If there was a Fringe Comedy Festival attached to the Melbourne International Comedy Festival, then this would be one of the best of the independent little shows I’ve seen. It was in a tiny room (of course) called the Carpet Room and it was a pretty outrageous show, not really for the easily offended. I sat behind two elderly people who did not cope at all, and sat with arms crossed and steely expressions while everyone else was wetting themselves. I hate comics who get a laugh simply by shocking you. It’s too easy, stop playing with your cock and write some jokes! This show, though confronting, is better than that, it is very funny but also genuinely strange, clever and you don’t often know what to expect. It is successful for two main reasons, the sneaky feminist intentions behind the story and the sheer charisma, charm and comic personality of Tessa Waters. She is a lot more impressive than the picture in the programme would suggest.

The story is about a lonely, single, slob who wants to improve herself and has a go at self help gurus on tape. Our introduction to Tessa is after a drunken night out, she’s come home and is getting ready for bed in her flat. Her brave, awkward, stumbling, anti strip tease to the tune of Tom Jones’ ‘She’s a Lady’ was hilarious revealing a true unconstructed woman, wobbly bits, hairy bits, the odd bruise and all. She’s only down to some bog standard undies, so no nudity, but it felt more vulnerable because she’s not airbrushed or waxed or made up, or plastic and she’s right there. After some funny, mimed drunken schtick and passing out in the aisle for a bit, she wakes and is shocked to discover the audience and her shame at being undressed & hungover. She never really speaks but occasionally addresses the audience with the odd whispered word or phrase. Our presence sends her on her self improvement journey.

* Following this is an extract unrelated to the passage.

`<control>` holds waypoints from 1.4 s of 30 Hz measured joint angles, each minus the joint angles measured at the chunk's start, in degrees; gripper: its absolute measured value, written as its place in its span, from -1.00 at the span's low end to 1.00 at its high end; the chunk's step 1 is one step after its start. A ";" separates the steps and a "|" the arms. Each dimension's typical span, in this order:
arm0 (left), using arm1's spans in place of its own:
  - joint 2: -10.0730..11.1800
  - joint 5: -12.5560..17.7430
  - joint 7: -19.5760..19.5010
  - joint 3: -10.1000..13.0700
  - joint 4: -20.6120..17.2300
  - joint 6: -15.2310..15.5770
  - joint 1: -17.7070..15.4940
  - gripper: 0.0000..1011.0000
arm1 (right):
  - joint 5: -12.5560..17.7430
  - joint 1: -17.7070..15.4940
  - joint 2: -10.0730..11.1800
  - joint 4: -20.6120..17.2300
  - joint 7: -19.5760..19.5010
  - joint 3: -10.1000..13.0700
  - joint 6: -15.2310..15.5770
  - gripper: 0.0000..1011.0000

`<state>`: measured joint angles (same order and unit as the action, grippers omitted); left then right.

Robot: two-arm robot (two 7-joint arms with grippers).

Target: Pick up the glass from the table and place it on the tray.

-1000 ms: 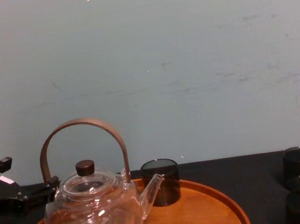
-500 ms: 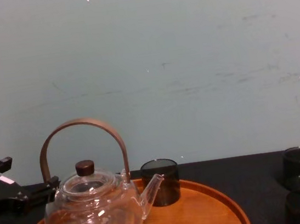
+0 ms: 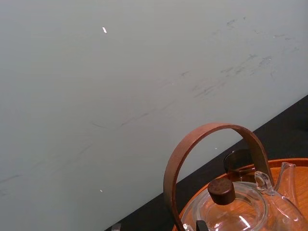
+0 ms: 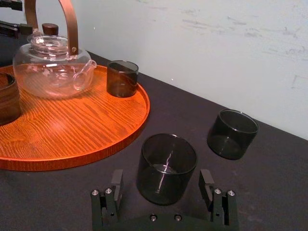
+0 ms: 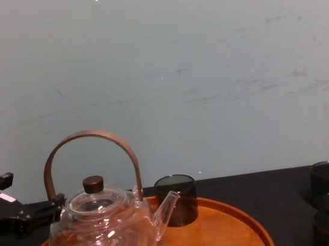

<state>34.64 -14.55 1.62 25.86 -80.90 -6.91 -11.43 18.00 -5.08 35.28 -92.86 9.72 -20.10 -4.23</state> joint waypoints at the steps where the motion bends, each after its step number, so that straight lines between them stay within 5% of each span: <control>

The majority of the show is framed by an old fashioned pre Women’s Lib cassette tape she receives in the mail called ‘How to be a Lady’. The voice on the tape gives her 1950s advice which she follows in her own special contemporary way. She pops on the big underwear, that came with the tape and it remains her costume for the rest of the show, she then quickly falls in love and settles down to suburban life. I will warn you, at risk of spoilers that she falls in love with a rather large, pink, rubber vibrator. I’m sure that Tessa thought this sequence would just be side-splitting, but the audience’s first reaction was actually one of silent fear, with mild disgust and the odd explosion of shocked laughter. Ummmm, this has been a bit confronting so far, Tessa obviously has no shame, where is she going now??? But when the vibrator gets a top hat and some googly eyes all is OK and we can relax and enjoy the silliness of the rest of the performance, that includes a rather good and R rated puppet show.
Tessa Waters is an amazingly talented mime artist, like Frank Woodley in way, she can find humour in the most mundane of actions and has created a charming, daggy, clumsy, hapless character that you can’t help but love and sympathise with. More importantly this is a hilarious show about a young woman who discovers her independence and I felt some of the comic ideas here would not be out of place on 30 Rock, I just don’t think Tina Fey would be allowed to get away with it.